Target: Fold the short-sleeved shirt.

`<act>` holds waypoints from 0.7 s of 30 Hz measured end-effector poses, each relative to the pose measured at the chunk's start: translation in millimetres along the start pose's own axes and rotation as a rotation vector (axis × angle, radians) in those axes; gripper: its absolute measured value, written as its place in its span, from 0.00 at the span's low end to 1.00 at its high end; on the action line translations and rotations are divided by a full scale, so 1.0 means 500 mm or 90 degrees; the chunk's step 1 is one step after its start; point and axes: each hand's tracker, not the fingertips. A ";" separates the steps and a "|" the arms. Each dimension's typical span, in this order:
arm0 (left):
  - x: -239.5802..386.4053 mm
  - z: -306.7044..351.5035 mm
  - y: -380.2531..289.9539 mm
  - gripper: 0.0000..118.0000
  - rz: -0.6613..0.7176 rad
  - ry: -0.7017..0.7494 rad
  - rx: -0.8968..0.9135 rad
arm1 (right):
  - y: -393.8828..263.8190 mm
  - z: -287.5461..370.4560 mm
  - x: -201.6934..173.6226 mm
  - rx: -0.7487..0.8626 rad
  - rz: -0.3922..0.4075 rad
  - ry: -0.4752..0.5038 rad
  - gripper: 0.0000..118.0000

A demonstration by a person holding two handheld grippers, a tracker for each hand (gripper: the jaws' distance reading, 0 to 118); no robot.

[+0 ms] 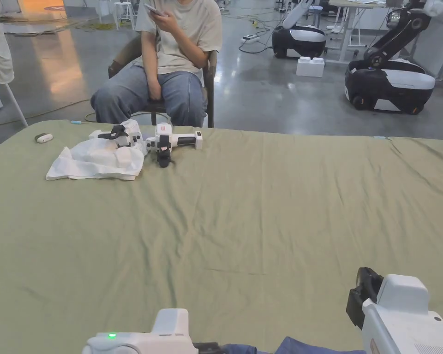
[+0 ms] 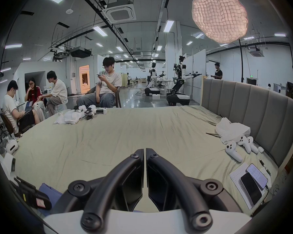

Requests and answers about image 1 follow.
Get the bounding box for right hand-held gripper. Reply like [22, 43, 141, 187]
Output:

════════════════

To do: Copy the records exactly; no image should appear in the result.

Task result:
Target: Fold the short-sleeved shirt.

`<act>` holds waypoints from 0.7 s of 30 Hz measured end-effector poses, each relative to the pose measured at the chunk's start: translation in millimetres along the start pose's own axes and rotation as a rotation vector (axis × angle, radians) in those axes; gripper: its absolute measured value, written as its place in its span, from 0.00 at the span's low end to 1.00 at its high end; on the action line translations and rotations are divided by a full scale, so 1.0 means 500 mm or 90 degrees; the chunk's step 1 is one step after its start; point and axes: each hand's tracker, not the fingertips. A ";" separates the steps and a "|" the arms. Each dimension's typical span, in this order:
arm0 (left):
  - x: -239.5802..386.4053 mm
  - z: -306.7044..351.5035 mm
  - y: -380.2531..289.9539 mm
  - gripper: 0.0000..118.0000
  - rz: -0.6613..0.7176 rad
  - ry: -0.7017..0.7494 rad
  - rx: -0.8968..0.9135 rad
arm1 (right):
  - y: -393.8828..263.8190 mm
  - z: -287.5461..370.4560 mm
  - x: -201.6934..173.6226 mm
  - rx: -0.7487..0.8626 rad
  - rz: -0.3922..0.4075 rad
  - ry: -0.4752..0.5038 rad
  - gripper: 0.0000..118.0000

A demonstration by a person holding two handheld grippers, a tracker for each hand (gripper: the jaws' distance reading, 0 to 118); no robot.

[+0 ms] 
[+0 ms] 

Requests and answers about image 1 follow.
Get the bounding box for right hand-held gripper. Reply like [22, 43, 141, 187]
Output:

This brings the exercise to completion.